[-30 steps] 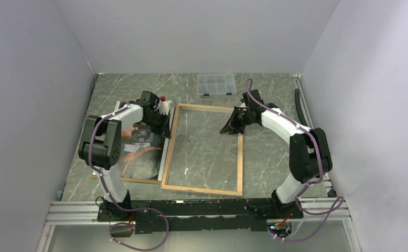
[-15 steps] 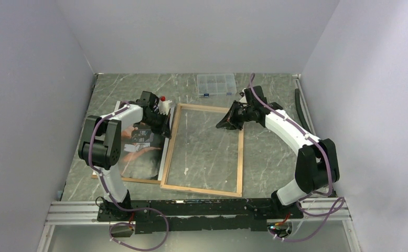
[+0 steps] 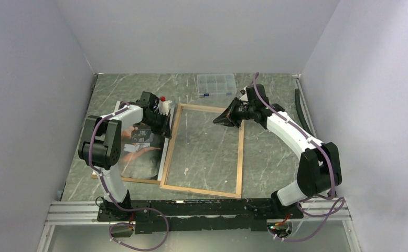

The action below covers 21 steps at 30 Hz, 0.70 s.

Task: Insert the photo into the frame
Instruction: Place the photo frame item in the photo frame.

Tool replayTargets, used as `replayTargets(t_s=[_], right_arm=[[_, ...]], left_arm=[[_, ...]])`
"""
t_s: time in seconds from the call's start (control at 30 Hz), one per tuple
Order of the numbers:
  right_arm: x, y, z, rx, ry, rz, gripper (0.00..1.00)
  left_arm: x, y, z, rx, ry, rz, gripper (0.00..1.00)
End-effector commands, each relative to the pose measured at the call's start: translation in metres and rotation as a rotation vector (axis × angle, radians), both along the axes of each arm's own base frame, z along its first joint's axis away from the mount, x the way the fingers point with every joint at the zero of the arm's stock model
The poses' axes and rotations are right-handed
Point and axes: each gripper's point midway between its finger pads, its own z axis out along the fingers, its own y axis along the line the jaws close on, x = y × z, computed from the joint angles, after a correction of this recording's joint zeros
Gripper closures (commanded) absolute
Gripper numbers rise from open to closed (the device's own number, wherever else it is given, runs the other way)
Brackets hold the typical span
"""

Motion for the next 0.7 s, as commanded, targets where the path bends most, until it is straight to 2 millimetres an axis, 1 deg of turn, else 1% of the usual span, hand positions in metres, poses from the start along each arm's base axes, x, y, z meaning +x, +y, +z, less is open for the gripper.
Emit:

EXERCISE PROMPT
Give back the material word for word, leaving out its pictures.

SOLUTION TO THE PROBLEM
[-30 steps] 
[-15 steps] 
[+0 steps] 

The action below covers 21 steps at 30 Hz, 0.70 s.

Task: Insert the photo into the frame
Instruction: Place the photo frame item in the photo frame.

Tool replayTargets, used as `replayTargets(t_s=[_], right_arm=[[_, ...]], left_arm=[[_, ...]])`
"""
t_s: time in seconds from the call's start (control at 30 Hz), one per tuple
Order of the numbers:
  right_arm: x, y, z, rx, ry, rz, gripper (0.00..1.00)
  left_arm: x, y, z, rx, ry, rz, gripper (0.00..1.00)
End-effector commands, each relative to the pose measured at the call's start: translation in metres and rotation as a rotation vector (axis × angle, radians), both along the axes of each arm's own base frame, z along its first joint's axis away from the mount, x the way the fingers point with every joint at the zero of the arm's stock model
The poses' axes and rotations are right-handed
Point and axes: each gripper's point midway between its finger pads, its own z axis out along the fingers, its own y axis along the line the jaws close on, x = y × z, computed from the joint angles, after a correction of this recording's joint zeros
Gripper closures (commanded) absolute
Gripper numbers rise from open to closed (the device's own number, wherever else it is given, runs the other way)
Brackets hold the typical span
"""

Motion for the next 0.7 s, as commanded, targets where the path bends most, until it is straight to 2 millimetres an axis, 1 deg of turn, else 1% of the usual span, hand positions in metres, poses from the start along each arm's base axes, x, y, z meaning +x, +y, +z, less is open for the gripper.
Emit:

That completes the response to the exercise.